Shares of the medical device maker rose 3.6 percent after hours on the strong first-quarter results.
Edwards is rolling out its Sapien transcatheter heart valve after winning U.S. approval for the product in November for patients deemed too sick to undergo traditional open-heart surgery for valve replacement. The new valve is implanted via a catheter threaded to the heart through a leg artery or small incision between the ribs.
A U.S. Food and Drug Administration panel is scheduled on June 13 to consider whether the valve can be implanted in an additional high-risk patient group. Edwards had been hoping for an earlier panel date, which would have given sales a further boost.
The strong U.S. rollout for the new valve drove a 5-cent beat in the company's first-quarter earnings.
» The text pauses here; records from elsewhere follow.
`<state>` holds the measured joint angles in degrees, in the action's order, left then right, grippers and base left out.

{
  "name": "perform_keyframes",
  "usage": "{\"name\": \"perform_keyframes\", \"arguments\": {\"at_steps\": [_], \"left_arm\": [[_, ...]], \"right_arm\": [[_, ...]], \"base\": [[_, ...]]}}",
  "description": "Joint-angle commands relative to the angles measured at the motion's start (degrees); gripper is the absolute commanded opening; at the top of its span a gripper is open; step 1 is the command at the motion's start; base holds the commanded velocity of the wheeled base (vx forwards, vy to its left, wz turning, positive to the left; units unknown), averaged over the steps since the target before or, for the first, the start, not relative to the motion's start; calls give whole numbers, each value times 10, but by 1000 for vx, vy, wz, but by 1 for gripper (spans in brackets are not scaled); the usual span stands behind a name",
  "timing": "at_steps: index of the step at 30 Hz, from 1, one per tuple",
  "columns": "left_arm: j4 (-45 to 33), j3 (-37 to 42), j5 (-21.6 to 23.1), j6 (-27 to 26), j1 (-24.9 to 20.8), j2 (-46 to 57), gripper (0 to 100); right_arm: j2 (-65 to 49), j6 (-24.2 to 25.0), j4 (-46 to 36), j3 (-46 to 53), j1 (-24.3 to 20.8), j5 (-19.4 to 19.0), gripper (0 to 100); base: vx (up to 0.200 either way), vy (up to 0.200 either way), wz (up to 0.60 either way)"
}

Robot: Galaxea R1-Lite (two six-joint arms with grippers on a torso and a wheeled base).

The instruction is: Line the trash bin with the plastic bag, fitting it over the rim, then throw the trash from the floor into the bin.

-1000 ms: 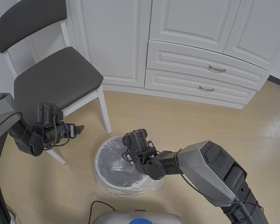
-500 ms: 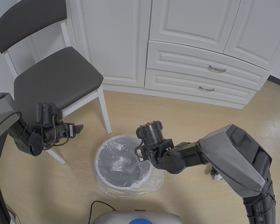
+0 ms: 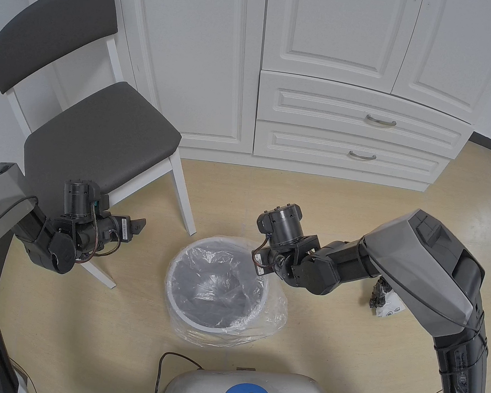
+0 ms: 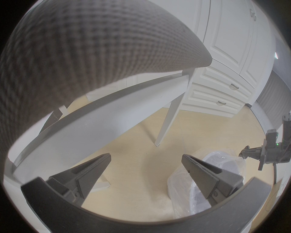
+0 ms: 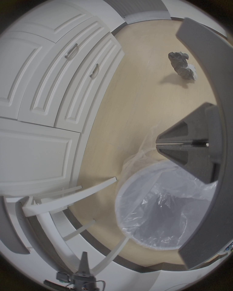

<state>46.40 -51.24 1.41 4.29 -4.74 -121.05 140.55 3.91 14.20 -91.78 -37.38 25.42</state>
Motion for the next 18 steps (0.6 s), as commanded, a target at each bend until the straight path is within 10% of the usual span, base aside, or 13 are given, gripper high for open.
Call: {"name": "perform_keyframes", "arguments": {"at_steps": [1,18], "left_arm": [[0,-1,0,0,0,-1,100],[0,1,0,0,0,0,100]], "right_arm": [[-7,8,0,-7,-4,-1,0],[6,10,-32,10,-24,-4,0]], "base": [[0,0,0],[0,0,0]]}}
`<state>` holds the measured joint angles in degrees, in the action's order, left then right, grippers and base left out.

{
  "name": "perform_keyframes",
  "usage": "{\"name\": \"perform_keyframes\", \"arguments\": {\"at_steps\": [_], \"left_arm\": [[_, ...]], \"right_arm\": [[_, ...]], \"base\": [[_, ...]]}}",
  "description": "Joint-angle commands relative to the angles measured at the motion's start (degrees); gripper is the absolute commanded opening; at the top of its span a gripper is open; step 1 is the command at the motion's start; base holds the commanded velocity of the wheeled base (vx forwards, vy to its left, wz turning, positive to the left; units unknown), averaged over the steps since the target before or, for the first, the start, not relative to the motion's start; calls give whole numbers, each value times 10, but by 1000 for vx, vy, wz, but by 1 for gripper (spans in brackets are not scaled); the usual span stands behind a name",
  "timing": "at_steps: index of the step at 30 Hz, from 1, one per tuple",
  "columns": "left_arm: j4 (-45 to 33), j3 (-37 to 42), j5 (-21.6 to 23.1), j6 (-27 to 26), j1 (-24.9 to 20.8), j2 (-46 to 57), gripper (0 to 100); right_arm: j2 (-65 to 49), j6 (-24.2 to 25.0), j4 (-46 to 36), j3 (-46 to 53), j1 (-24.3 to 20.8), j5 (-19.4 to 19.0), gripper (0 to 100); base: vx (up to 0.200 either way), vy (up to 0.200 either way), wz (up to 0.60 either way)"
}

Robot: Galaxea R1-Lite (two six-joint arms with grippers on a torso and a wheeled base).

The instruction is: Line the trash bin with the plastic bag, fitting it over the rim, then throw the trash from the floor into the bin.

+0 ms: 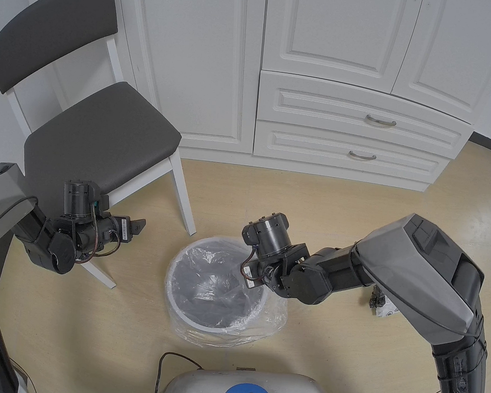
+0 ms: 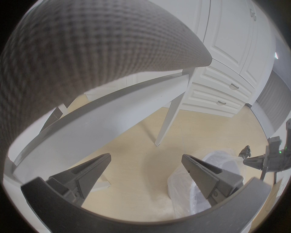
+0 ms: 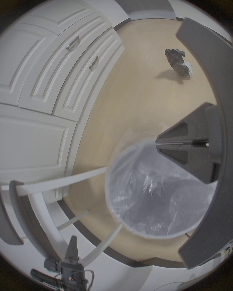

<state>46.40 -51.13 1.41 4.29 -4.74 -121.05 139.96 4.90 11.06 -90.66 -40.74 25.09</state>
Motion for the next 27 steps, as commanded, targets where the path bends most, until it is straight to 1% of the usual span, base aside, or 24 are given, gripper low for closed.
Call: {"name": "perform_keyframes", "arguments": {"at_steps": [1,7,14,20,27], "left_arm": [[0,0,0,0,0,0,100],[0,-1,0,0,0,0,100],[0,-1,1,0,1,-1,100],[0,-2,1,0,3,-1,100],[0,-3,1,0,3,-3,100]], "right_arm": [[13,0,-2,-1,13,0,0],[30,-2,-2,-14,33,0,0],[56,0,-2,-39,38,-13,0],[81,0,-2,-76,50,-14,0],[98,1,-3,-82,64,-32,0]], "base": [[0,0,0],[0,0,0],[0,0,0],[0,0,0],[0,0,0]]}}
"The big focus is that U.S. sales are doing much better than anyone was expecting," said Jefferies analyst Raj Denhoy.
Irvine, California-based Edwards reported first-quarter net earnings on Tuesday of $65.1 million, or 55 cents per share, compared with net income of $63.9 million, or 53 cents per share, a year ago.
Excluding special items, first-quarter earnings were 53 cents per share. Analysts on average expected 48 cents per share, according to Thomson Reuters I/B/E/S.
Edwards said net sales rose 13.5 percent to $459.2 million in the quarter. Sales of transcatheter heart valves rose 67.2 percent to $121.5 million. U.S. sales of the Sapien transcatheter valve were $41 million.
The medical device maker said so far it has trained 60 U.S. hospitals to implant the Sapien valve.
Analysts had been concerned that lack of a national Medicare reimbursement policy for the new valve would hamper sales. Regional Medicare offices are now considering reimbursement for the product on a case-by-case basis.
"Reimbursement uncertainty has caused some centers to postpone their training and others to delay procedures. However, physician and hospital interest in our Sapien program remains very high," Edwards Chief Executive Michael Mussallem told analysts on a conference call.
The company expects Medicare, the U.S. insurance program for the elderly, to issue a final coverage decision for the Sapien valve in early May.
Mussallem said physicians are working to address concerns raised by study data presented at a medical meeting last month that showed a possible link between leakage around the implanted valve and higher mortality rates.
Physicians are focused on adjustments that include improving the valve fit by altering the sizing of the device, he said.
Edwards cut its full-year profit forecast by 12 cents to a new range of $2.58 to $2.68 per share, citing the one-quarter delay in the date set for the FDA panel.
Analysts had been anticipating the company would lower its full-year forecast due to the delayed panel date.
It lowered its 2012 forecast for Sapien valve sales by $30 million, to a range of $530 million to $600 million. It now expects overall company sales this year at the low end of its prior forecast of $1.95 billion to $2.05 billion.
Edwards shares rose 3.6 percent to $76 in after-hours trading, from a Tuesday close of $73.33 on the New York Stock Exchange.